The loglkl() method recovers the values of the fit parameters for the current point in the MCMC parameter space (rescaled by a value that the user may have specified in the parameter file, see below). Then it computes the angular diameter distances (to the deflector, to the source, and between the deflector and the source) needed for the time delay distance, rescaled to 1 Mpc. All these relations are given in equations (1) and (2) of Suyu et al. (2013), and equation (26) is used to return the logarithm of the likelihood. If a particular point in parameter space leads to an imaginary logarithm, we reject that point assigning a value at the likelihood boundaries. (Note that the data object used to retrieve the latter information and the value of the varying parameters is an object internal to Monte Python, it does not contain the observed data points.)
Once the likelihood is created, install the updated code:
$ python setup.py build $ python setup.py install --user
This creates a command montepython available from the shell. Let's switch to a new directory to run and analyze the chains:
$ mkdir ~/pytimedelay_chains && cd ~/pytimedelay_chains
To run the chains, two files specifying the MCMC configuration are needed. Since CLASS is not required for the new likelihood, the first one is simply an empty file named default.conf:
$ touch default.conf
Then the newly create likelihood name, the cosmological parameters varied in the chains, and the number of accepted steps before writing the chain are specified into a file called pytimedelay.param:
#------Experiments to test (separated with commas)----- data.experiments=['pytimedelay'] #------ Parameter list ------- # data.parameters[class name] = [mean, min, max, 1-sigma, scale, role] data.parameters['H0'] = [70., 0., None, 3., 1, 'nuisance'] data.parameters['Omega_m'] = [0.3, 0., 1., 0.1, 1, 'nuisance'] #------ Mcmc parameters ---- data.write_step=5
When declaring the parameters we also have specified initial guesses for the mean, limiting values (i.e., flat priors), standard deviation, re-scale factor and a role. When using CLASS, the latter can take the values 'cosmo', 'derived' (in both cases the parameter is read by CLASS) or 'nuisance' (if the parameter is only varied in the likelihood code and not in CLASS). However, when not relying on CLASS all parameters must be declared as nuisance ones (even though strictly speaking they describe the cosmological model) as a technical implementation detail. (This may change in the future. So far the dependence on CLASS is bypassed in a trivial way through a simple dummy class replacing the classy Python wrapper to CLASS.)

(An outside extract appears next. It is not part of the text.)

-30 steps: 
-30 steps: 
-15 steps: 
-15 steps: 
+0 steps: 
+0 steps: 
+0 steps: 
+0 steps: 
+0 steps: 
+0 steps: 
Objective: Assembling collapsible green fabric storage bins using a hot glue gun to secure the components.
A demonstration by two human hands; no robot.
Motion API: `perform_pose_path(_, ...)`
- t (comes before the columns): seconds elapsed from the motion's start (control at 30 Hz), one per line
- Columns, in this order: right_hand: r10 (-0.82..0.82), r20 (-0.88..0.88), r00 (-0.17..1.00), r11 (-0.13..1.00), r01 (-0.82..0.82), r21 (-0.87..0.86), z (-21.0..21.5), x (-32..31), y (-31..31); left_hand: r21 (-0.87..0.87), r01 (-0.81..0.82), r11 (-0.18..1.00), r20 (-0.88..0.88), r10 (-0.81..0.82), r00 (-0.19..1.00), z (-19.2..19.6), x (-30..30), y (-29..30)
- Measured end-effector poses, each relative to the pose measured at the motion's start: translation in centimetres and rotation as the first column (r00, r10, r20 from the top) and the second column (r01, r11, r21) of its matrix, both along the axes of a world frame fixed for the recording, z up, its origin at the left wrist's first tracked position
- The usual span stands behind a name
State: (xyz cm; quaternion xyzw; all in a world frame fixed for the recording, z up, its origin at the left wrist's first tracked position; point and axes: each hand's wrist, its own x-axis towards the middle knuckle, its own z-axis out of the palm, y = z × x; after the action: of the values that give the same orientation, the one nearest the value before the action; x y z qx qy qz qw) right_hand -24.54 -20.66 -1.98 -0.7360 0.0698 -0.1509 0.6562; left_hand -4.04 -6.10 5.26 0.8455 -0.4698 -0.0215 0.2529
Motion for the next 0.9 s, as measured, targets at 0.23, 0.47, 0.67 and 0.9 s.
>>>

Finally, run the chains and analyze the result:
$ montepython run -p pytimedelay.param -o ./output -N 10000 $ montepython info ./output
This creates several files containing the chains, information about mariginalized minimum credible intervals and plots. The 68% interval should be about (71.5 +/- 2.6) km/s/Mpc for the Hubble constant, while the matter density parameter won't be constrained by the data (that's expected).
The combination of Numpy and Astropy allows to write the likelihood expression in a compact vectorial form without introducing, e.g., for loops. Apart from the more readable code, the main advantage is that, thanks to Numpy optimizations, the execution time is still competitive despite relying on Python modules only (and it will scale nicely increasing the number of data points). In this simple example, requiring only the computation of angular diameter distances, the Astropy implementation is actually much faster than calling CLASS for every point in parameter space (a chain of 10000 points required 23s on an Intel Core i7-2620M CPU @ 2.70GHz, compared to 15m of the original CLASS code-based implementation; acceptance rate, which may slightly influence execution time, was about 0.3 for both cases). Of course, if involved computations such as power spectra or non-standard cosmologies are required, CLASS is the most efficient interface.